Creating checksums for digital newspaper content is a relatively easy process. For small collections and non-technical environments (e.g., institutions without technical staff members), there are tools that can be used to calculate checksums. For example, there are open source graphical user interface (GUI) versions of the BagIt utilities, such as Bagger, that can make batch checksum creation very easy and provide the institution with a ready-made manifest  of files and checksums.  The command-line programs mentioned above are relatively simple to invoke, and technical staff with even a moderate level of experience in Unix and Linux environments should have no problem coordinating the programs with scripts (or using tools like md5deep/hashdeep) to automate the batch creation of checksums for multiple objects. Others that are more platform-specific can also be used.

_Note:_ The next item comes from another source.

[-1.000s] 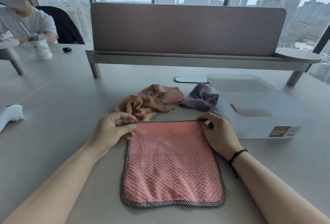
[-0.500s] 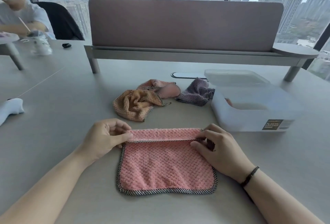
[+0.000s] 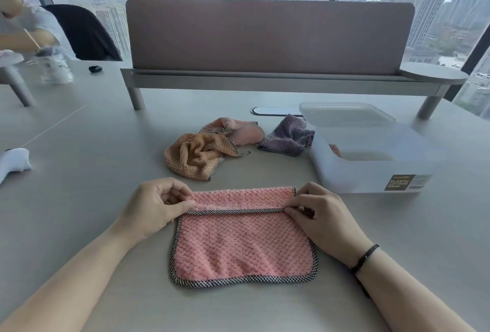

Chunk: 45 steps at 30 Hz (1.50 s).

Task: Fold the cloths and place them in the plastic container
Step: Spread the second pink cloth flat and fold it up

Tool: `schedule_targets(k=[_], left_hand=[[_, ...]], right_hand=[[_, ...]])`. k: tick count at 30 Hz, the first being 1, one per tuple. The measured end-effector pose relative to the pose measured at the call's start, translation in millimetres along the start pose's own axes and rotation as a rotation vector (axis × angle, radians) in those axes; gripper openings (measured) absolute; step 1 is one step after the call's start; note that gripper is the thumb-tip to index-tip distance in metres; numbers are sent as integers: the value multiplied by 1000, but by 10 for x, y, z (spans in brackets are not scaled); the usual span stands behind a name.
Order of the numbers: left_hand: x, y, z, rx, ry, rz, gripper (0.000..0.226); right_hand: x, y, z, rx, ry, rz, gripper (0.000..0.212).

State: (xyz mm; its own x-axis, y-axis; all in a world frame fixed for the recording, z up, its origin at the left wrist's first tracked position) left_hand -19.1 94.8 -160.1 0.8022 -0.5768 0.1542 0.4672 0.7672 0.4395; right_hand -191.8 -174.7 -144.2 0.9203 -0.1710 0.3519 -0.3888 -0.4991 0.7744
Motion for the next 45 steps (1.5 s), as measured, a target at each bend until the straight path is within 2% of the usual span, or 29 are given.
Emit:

Managing the checksums you have created requires additional effort. A checksum is only as useful as the format that it is embedded in—applications will need to be able to create new checksums on demand and either automatically compare them back against previously recorded checksums or output them into a format that can be processed for comparison purposes. Maintaining the associations and linkages between an individual checksum and the file for which it was generated requires good data management. Coupling this information with existing inventories will take some planning. For example, the algorithm used to create the checksums must be recorded, and it must also be supported by the applications that will be used to create them and/or compare them in the future. Also institutions should make sure that the checksum creation process they deploy allows for file name changes in the future, as will be discussed next in Section 5: “Organizing Digital Newspapers for Preservation”.

Depending on the scale of the content being managed, and the degree of sophistication in tools and approaches being used, an institution may want to document up-front its checksum management workflows in the context of its current or prospective data management environment (more on this next under Optimal Readiness).

Case Study: Boston College

In the NEH-funded Chronicles in Preservation project, several digital newspaper curators experimented with BagIt to inventory, checksum, and package their collections for preservation purposes.

Boston College packaged 183 GB of digital newspaper content using BagIt. This package was then split into smaller 30 GB archival units for preservation storage using the BagIt Java Library. These smaller archival units then had their checksum manifests validated against the original manifest using custom scripts built in the project.

After a successful ingest these smaller BagIt units were exported, rebuilt, and validated as the original 183 GB package using some additional custom scripts built in the project. The rebuilt BagIt package was then returned to Boston College who were able to validate checksums using the BagIt tools.